Note: I'm open to being corrected on any of this, and perhaps should be moved to private forum, but I don't want new grads seeing only disinformation.
The ROCR Pro Fees payment table is up on their
website. It's roughly based on average CMS collections for services by disease sites across America
right now, today. [actually: "
Those rates were based on radiation oncology payment data under the Hospital Outpatient Prospective Payment System (HOPPS) between 2017-2019 and trended forward to 2024"]. Some sites are less than 3k, some are more than 3k. Prostate is more than 4k. Let's assume about 3k per patient right now to keep the numbers easy. That's Medicare. Let's say your private payor contracts are about 100-150% Medicare. This is
definitely not true in all markets, but they are nice round and reasonable numbers to start with between straight Medicare and what the hospitals get. To again keep it easy, let's assume that only 50% of your patients have private insurance and the rest on straight Medicare or state.
Let's say you have 24 patients (busy-ish, but easily doable practice) on treatment consistently and your average treatment course is about 4 weeks. That's 6 new patients per week or about 300 new starts per year. Half public, half private payor.

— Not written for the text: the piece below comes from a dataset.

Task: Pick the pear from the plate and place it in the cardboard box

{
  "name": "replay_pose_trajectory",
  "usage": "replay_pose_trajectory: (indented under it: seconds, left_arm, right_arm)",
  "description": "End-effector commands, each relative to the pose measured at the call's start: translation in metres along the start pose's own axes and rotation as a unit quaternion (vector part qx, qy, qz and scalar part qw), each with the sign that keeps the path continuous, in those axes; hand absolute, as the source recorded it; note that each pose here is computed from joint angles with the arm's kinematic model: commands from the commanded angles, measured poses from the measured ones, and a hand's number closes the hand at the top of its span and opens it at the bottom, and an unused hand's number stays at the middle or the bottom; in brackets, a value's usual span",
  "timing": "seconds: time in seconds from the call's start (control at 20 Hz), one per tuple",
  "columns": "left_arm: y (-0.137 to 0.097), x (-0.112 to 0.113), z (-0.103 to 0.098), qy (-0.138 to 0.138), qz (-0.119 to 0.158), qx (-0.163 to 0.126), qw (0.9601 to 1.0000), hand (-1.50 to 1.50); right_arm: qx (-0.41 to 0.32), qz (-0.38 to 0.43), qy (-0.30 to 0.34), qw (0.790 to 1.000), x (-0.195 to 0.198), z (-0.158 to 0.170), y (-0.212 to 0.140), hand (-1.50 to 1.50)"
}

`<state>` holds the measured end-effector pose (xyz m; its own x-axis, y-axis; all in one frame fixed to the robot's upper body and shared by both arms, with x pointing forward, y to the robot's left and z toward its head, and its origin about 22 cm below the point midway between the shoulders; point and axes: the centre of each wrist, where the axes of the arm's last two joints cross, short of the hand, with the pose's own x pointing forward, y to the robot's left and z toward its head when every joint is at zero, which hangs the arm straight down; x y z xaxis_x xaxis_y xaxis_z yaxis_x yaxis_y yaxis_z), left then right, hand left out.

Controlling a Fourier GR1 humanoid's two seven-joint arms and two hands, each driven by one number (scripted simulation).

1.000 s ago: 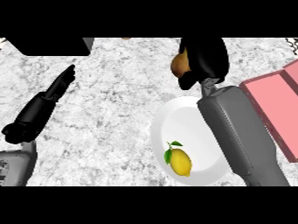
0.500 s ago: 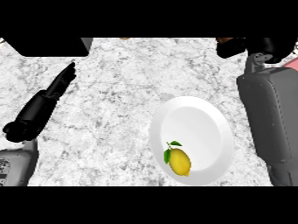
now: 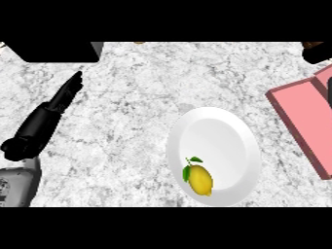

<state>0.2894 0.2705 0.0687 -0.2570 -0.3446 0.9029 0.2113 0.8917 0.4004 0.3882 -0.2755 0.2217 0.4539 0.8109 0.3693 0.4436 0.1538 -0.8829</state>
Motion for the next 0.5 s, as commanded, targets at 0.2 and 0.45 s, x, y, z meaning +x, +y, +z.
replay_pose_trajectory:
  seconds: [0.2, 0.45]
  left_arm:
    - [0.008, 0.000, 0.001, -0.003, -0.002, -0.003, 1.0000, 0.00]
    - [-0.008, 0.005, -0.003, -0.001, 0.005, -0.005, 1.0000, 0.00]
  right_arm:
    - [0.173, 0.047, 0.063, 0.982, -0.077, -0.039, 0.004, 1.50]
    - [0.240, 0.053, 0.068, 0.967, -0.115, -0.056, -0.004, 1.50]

3k for public x 150 = 450k
4.5k (3k x 150%) for good contracts private x 150 = 670k
3k (3k x 100%) for not so good contract private x 150 = 450k
Total Range: 900k - 1.12mil
To my knowledge, this does not include E/M charges like consults or follow ups [edit:
"All evaluation and management (E/M) codes associated with the initial consult would continue to be paid FFS."] or med director stipends or whatever else outside of the bundled treatment specific pro fees. So you'd likely get a bit more (about 10% for E/M per my experience).
Obviously,
a ton of assumptions and rounding being made here. Does not apply to everyone, etc.... And you certainly don't get to keep all those collections. You have to pay billers, and other administrative overhead, and med mal, and your own health/disability insurance, and your own retirement funding. However, I don't think it's a wholly unreasonable model either. and even if it's 2x more generous that it should be, and you cut that total collection in half.... you still arrive at about.... MGMA median salary.
Saying that
"You can’t run a practice and even get paid anywhere near MGMA with pro fees only." just feels erroneous prima facie. You need a reasonable volume and a decent mix of cases/payors. But that's true anywhere. Ain't no hospitals paying you 800k to treat 4 patients in the middle of nowhere anymore.

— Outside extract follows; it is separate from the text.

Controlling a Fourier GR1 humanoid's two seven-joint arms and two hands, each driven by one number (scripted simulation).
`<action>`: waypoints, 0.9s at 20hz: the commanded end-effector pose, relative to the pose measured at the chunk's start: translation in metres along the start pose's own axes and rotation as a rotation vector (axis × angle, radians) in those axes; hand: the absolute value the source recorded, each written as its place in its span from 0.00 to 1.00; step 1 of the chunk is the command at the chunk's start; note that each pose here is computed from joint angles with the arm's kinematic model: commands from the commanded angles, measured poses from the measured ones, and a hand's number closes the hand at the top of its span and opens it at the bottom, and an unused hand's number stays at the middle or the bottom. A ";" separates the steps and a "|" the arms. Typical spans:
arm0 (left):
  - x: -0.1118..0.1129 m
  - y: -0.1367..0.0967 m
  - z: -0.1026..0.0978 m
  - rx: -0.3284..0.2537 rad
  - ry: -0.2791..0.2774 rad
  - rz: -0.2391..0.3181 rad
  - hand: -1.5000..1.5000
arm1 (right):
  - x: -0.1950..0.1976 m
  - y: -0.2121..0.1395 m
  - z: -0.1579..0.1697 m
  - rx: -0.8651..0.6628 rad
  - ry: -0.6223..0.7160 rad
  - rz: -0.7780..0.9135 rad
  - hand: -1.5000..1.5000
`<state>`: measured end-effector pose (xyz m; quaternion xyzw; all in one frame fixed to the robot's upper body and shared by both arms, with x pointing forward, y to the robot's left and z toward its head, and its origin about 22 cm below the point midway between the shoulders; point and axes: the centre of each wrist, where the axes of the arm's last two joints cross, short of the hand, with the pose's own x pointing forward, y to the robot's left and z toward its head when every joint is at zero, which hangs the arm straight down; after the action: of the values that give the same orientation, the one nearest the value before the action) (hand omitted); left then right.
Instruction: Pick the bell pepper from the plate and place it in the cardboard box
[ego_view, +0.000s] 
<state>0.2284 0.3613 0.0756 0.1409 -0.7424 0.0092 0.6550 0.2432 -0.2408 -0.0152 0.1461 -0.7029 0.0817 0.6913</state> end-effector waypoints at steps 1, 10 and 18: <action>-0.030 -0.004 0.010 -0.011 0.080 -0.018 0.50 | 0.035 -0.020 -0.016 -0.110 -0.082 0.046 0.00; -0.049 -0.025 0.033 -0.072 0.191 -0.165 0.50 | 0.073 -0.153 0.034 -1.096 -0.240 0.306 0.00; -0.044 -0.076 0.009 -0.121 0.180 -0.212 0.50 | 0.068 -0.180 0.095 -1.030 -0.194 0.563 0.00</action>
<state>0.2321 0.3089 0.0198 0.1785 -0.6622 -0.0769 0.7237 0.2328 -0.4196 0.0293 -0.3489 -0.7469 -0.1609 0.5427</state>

EDIT: I'd place unity for an average employed vs average PSA salary at somewhere between 15-20 patients on beam in an average clinical scenario/geography. Less than that and you almost assuredly would be better off employed. More than that, and you almost assuredly would do better on a PSA. Because most clinics operate at about those volumes, the pay between private PSA groups and employed docs have become fairly similar which is why I full heartedly agreed with this statement, "
The real delta now is in the level of control over the practice more then anything else." I think that's right and important.